What Race Causes the Output to Look Different? - c

I was given this question on a midterm last year.
Consider the following program.
#include <stdio.h>
#include <unistd.h>
int main (void) {
int pid = getpid ();
printf ("hello world (pid:%d)\n", pid);
int rc = fork();
if (rc < 0) {
fprintf (stderr, "fork failed\n");
retrun 1;
}
pid = getpid();
if (rc == 0) {
printf ("hello, I am child (pid:%d)\n", pid);
} else {
printf("hello, I am parent of %d (pid:%d)\n", rc, pid);
}
return 0;
}
And consider the following behavior that I got when I compiled and ran this program:
$ gcc -02 -Wall question.c
$ ./a.out # First program run
hello world (pid:20600)
hello, I am parent of 20601 (pid:20600)
hello, I am child (pid:20601)
$ ./a.out | cat # Second program run
hello world (pid:20605)
hello, I am parent of 20607 (pid:20605)
hello world (pid:20605)
hello, I am child (pid:20607)
a) What race could cause the output to look substantially different from either the first or the second run, and what would this output look like?

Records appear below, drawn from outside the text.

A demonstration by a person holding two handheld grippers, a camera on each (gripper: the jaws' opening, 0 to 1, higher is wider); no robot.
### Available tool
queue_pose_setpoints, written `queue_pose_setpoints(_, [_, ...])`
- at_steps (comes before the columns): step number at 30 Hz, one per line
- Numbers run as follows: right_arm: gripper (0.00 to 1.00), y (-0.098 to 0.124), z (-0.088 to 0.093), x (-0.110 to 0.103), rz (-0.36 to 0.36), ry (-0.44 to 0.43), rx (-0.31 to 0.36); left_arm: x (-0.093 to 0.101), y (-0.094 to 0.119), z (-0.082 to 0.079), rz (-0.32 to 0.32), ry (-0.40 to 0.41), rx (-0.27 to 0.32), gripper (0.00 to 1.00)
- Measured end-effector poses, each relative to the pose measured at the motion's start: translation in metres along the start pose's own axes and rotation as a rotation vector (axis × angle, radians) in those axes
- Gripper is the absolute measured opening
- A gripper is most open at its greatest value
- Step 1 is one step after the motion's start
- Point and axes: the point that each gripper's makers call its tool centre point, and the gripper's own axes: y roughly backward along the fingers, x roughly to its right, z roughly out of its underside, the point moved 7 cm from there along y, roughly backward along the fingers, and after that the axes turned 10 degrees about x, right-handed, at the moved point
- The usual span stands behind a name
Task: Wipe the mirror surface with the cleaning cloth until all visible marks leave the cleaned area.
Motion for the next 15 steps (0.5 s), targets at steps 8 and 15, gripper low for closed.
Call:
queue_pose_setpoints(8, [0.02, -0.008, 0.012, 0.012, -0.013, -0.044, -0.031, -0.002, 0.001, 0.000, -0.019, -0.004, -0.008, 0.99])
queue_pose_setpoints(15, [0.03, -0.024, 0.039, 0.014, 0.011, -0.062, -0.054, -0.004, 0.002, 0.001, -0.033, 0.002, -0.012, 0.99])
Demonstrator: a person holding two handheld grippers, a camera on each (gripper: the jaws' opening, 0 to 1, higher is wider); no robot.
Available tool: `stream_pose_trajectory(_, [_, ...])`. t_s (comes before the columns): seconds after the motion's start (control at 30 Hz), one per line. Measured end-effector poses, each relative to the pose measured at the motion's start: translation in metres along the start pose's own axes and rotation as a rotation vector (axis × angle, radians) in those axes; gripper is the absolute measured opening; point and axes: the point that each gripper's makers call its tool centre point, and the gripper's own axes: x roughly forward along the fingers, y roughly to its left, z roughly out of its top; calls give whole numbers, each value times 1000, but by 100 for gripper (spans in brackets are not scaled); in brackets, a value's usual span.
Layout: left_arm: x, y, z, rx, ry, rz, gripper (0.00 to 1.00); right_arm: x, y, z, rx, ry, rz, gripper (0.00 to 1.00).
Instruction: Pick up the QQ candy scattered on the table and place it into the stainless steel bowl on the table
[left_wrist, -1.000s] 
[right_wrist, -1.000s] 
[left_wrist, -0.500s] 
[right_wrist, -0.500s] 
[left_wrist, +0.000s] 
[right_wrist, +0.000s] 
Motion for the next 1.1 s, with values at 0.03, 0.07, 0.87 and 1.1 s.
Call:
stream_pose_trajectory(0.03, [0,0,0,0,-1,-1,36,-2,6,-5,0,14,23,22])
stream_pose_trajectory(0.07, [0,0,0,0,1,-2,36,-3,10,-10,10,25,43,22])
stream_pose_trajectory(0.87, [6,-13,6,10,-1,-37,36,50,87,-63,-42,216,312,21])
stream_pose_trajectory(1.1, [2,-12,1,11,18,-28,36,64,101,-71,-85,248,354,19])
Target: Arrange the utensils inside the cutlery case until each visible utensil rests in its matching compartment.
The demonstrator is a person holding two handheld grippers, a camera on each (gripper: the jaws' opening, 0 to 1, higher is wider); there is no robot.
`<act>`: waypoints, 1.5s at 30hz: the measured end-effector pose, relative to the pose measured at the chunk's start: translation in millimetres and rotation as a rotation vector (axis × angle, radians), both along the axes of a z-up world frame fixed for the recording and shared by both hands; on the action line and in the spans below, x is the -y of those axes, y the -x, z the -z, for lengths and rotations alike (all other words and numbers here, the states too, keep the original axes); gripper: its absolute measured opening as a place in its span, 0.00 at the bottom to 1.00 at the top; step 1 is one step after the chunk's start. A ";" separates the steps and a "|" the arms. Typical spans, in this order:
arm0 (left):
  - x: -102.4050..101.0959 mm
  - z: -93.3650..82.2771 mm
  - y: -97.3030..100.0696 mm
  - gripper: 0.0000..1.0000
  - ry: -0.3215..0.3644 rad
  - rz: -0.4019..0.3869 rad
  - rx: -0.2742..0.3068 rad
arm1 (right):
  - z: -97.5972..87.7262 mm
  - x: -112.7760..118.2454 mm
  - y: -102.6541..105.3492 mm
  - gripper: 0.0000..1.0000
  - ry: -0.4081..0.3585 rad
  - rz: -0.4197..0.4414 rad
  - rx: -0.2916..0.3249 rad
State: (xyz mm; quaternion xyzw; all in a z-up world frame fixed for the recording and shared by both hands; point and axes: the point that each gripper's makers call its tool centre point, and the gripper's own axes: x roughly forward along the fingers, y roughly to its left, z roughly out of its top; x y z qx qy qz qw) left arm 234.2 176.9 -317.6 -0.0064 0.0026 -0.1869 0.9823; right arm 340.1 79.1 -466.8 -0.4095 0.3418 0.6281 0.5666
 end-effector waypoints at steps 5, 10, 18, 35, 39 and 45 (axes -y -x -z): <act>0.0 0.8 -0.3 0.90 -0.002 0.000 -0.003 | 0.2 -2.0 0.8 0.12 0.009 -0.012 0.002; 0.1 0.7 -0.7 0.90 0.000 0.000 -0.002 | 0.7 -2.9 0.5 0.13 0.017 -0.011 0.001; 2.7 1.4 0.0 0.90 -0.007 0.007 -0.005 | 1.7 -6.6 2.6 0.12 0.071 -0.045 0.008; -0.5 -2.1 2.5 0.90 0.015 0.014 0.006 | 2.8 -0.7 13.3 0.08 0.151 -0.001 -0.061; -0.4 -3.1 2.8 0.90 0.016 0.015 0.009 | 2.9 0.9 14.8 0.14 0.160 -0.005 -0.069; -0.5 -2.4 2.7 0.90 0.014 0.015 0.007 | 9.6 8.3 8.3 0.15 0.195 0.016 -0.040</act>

b) Explain each different in the outputs of the two program runs.
For part (a) I argued that there is a race between the child process and the parent process, and that the child can print before the parent, but apparently that was wrong. Is there any other race that would cause the output to be different? And why is my answer wrong?
For part (b) I am shaky on multiple things. First is that I see the PIDs are different in both runs, but I don't have a good explanation for that. Second that extra hello world in the second run is because of the way the program is being run with a pipe and the cat command?

The problem is that you pipe the output to cat.
By default, when stdout is connected to a terminal or console, then stdout is line buffered which means that the internal buffers are flushed at newline (or when the buffer is full, or when fflush is called).
But when stdout is not connected to a terminal or console, like when it is connected to a pipe, it becomes fully buffered. This means it will only be flushed if the buffer becomes full or fflush is called. Printing newlines doesn't do anything special, the newline is just added to the buffer.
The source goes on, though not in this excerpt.